Ama benim takıldığım bir detay şu mesela. 99'da Galatasaray turları atladıkça biz de haliyle Bologna'lı, Dortmund'lu oluyorduk aynen Galatasaraylı'lar şimdi nasıl Interli, PSV'li, Sevillalı oluyorsa. Ama o dönem rakibin rakibinin tutanlar hayvandan biraz daha prestijli muamele görüyordu. Şimdi Fenerbahçe bayrağı devralınca bu rakibi tutma işi aniden etikleşmeye, aman canım ne var bundalaşmaya başladı.
Bir nevi vicdan muhasebesi yani; Galatasaraylı'nın o zamanlardaki Fenerbahçeleşmesini kendine yakıştırma biçimi =)
Olsun bu şekilde olacaksa bu şekilde olsun.
Saygılarımla...
Sözünü ettiğiniz ülke ve takımlar Avrupa'da ya da dünyada sürekli başarılı olan takımlardır, o yüzden onların birbirlerine bakış açısı bu şekilde olabilir. Onlar tıpkı kendi liglerindeki gibi Avrupa kupalarında da rekabet halindeleri dolayısıyla biribirlerine karşı üstünlük kurma çabası kurup rakip takımları desteklemeleri doğal.
ama Türk ttakımları kırk yılda bir çeyrek final oynadığı için bunun ülke futboluna kattığı prestiji anlatmaya gerek yok herhalde.

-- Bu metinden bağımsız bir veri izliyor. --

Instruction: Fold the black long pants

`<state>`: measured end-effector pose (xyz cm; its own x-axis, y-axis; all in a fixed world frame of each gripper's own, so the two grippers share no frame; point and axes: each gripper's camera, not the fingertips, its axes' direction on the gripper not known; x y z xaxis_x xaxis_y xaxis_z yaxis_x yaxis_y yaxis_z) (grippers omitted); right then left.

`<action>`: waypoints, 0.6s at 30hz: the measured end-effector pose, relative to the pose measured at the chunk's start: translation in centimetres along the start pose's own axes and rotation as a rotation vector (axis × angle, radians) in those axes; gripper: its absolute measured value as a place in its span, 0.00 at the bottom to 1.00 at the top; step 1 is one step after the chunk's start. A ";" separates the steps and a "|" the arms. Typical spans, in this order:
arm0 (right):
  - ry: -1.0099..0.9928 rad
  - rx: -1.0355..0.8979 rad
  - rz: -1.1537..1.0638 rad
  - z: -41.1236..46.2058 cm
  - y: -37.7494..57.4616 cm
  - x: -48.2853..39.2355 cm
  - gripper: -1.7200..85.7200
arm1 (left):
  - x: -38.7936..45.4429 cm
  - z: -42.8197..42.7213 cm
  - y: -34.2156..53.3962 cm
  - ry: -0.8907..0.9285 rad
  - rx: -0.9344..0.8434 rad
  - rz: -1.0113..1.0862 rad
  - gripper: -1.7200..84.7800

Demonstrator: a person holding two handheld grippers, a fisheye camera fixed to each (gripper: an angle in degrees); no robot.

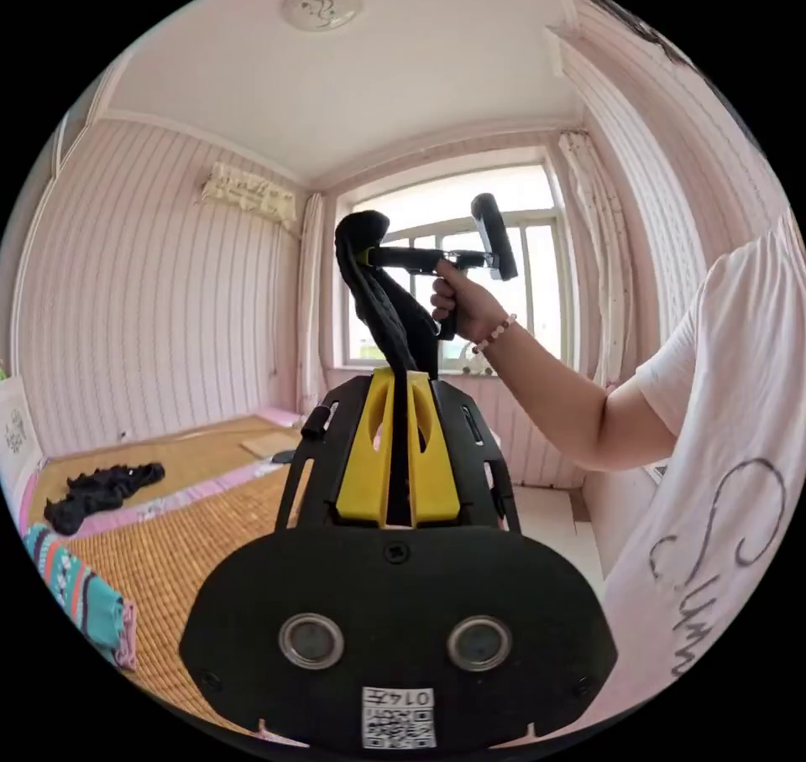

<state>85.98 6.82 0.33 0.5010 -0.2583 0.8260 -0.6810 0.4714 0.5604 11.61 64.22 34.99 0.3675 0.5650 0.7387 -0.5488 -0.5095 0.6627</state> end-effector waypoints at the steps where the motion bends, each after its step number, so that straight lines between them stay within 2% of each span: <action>1: -0.041 -0.157 0.060 5.1 2.3 -0.1 0.02 | -0.4 0.2 1.6 -0.037 -0.064 -0.016 0.01; 3: -0.138 -0.339 0.147 12.0 6.6 -1.3 0.01 | -1.8 0.7 8.9 -0.157 -0.266 -0.058 0.01; 5: -0.245 -0.504 0.202 18.5 11.1 -4.4 0.01 | -3.3 0.5 14.5 -0.211 -0.385 -0.164 0.01; 8: -0.269 -0.652 0.066 23.7 12.4 -9.6 0.01 | -6.2 -2.2 20.9 -0.244 -0.424 -0.388 0.01; 13: -0.469 -0.557 -0.079 29.1 5.4 -16.4 0.02 | -10.9 -10.8 21.5 -0.438 -0.321 -0.427 0.02; 15: -0.529 -0.539 -0.146 32.0 1.9 -20.2 0.04 | -14.5 -16.0 21.2 -0.586 -0.259 -0.492 0.02; 18: -0.586 -0.559 -0.161 37.1 -1.2 -26.4 0.13 | -19.0 -21.3 23.3 -0.788 -0.290 -0.528 0.06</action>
<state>53.75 -18.20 -19.97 0.1047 -0.6839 0.7220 -0.1809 0.7007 0.6901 -24.17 55.48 33.80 0.9544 0.0271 0.2974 -0.2945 -0.0784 0.9524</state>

Bu yüzden Türk takımları dışarda yaptıkları maçlarda birbirlerini desteklemeli, eğer bunu yapmazsak 50 yılda bir Avrupa kupası alırız, o da belki. 20 yılda bir de çeyrek-yarı final falan oynarız.
bu koşulları gözönünde alarak değerlendirmek lazım.
Uc durumdan bahsedecegim; birincisi, yurtdisinda okuyan biriyim. Sampiyonlar Ligi maclarindan sonra, Besiktas formami giyip yemekhaneye indikten sonra insanlarin gelip "Turk musun, Fenerbahce nasil koydu?" (tabii ki cumlelerin tam anlami boyle degil) demesi hosuma gidiyor. Bunun yanisira "libos" diye tanimlanmama yol acacak siyasi goruslere sahibim. Hacli geyikleri tabii ki sacma, ama su durumda ben Fenerbahce'yi destekliyorum yarin.
Ikincisi ulke puani. Besiktas'in iki sene sonra lig ucuncusu olup Sampiyonlar Ligi'ne katilabilmesi icin Fenerbahce'nin bu yil oldukca yukselmesi gerek. Ha eger gun gelir de canavar gibi bir konuma sahip olursak s.klemem, o ayri.
Ucuncusu daha ekstrem bir durum. Ben Madrid'den, Milan'dan, Lazio'dan, Chelsea'den zerre haz etmem. Bunu kulup baskanlarinin kisiliklerine ve taraftarlarinin ideolojilerine baglayalim. Bu durumda yarinki tercihimi Turk sevmedigimden mi, yoksa Ingiliz sevmedigimden mi yapmaliyim? Ben birincisini seciyorum.